WHAT YOU NEED TO DO: One range is to be output from the listing below, exactly as written: the line with "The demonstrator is" to the line with "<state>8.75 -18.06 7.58", both kept.

______________________________

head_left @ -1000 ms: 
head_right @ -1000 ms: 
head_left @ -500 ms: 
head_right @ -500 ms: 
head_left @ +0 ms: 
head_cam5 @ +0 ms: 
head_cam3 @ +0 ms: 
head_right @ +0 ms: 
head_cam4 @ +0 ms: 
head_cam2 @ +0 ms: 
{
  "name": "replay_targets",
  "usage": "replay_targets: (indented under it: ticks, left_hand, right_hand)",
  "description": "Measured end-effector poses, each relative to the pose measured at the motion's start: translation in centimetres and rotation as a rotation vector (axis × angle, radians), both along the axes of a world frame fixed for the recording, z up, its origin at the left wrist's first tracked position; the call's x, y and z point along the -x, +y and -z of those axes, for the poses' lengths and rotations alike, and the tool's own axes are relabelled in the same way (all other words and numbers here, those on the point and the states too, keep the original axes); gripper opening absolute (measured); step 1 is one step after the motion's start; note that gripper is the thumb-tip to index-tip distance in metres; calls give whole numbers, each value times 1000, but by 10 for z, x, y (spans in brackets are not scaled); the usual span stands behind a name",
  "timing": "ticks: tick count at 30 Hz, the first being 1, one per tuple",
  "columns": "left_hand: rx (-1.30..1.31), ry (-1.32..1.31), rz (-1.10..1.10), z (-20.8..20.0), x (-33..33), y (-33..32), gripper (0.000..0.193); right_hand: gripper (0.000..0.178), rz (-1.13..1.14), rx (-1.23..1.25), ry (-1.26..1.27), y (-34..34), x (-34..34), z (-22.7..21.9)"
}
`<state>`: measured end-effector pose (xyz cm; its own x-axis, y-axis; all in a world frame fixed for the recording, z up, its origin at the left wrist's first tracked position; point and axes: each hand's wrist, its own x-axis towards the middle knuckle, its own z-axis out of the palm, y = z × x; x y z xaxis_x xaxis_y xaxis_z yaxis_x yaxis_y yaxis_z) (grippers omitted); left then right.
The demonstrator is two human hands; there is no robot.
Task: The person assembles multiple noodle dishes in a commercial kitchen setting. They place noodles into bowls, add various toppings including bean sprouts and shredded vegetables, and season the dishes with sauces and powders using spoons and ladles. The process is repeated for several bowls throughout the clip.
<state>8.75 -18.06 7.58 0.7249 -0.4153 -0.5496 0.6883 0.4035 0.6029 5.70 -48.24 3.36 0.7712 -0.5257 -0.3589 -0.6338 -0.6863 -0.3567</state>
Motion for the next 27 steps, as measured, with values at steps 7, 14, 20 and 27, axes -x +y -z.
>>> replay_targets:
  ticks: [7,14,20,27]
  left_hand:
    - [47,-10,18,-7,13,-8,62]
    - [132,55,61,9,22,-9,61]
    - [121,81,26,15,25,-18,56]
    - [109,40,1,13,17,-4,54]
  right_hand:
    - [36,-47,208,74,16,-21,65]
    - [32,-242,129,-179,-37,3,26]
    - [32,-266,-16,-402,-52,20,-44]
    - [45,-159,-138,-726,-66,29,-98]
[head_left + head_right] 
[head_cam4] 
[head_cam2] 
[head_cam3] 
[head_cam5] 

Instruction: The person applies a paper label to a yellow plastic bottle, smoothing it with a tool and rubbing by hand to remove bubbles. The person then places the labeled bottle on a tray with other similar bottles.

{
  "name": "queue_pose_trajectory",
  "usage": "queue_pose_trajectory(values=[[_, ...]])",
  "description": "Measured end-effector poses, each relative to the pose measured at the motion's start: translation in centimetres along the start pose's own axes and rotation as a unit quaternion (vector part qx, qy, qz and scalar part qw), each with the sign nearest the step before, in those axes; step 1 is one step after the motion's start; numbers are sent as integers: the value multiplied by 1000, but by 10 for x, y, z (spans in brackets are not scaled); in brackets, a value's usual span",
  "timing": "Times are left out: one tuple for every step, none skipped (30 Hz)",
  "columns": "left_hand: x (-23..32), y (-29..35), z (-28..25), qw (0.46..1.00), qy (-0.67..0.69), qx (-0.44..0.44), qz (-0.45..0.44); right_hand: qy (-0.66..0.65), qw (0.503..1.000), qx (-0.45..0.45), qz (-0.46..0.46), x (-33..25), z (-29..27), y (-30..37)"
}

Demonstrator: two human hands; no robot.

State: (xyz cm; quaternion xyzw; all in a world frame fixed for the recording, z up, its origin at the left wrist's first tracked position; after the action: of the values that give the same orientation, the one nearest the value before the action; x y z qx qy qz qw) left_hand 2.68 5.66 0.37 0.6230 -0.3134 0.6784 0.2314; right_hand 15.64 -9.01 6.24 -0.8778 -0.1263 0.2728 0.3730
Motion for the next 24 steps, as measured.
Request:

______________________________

RESULT OF THE EXERCISE:
The demonstrator is two human hands; there is no robot.
Task: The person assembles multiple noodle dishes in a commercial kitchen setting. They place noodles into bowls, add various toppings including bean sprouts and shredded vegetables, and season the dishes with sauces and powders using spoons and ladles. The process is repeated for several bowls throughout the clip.
<state>8.75 -18.06 7.58 0.7249 -0.4153 -0.5496 0.6883 0.4035 0.6029 5.70 -48.24 3.36 0.7712 -0.5257 -0.3589 -0.6338 -0.6863 -0.3567</state>

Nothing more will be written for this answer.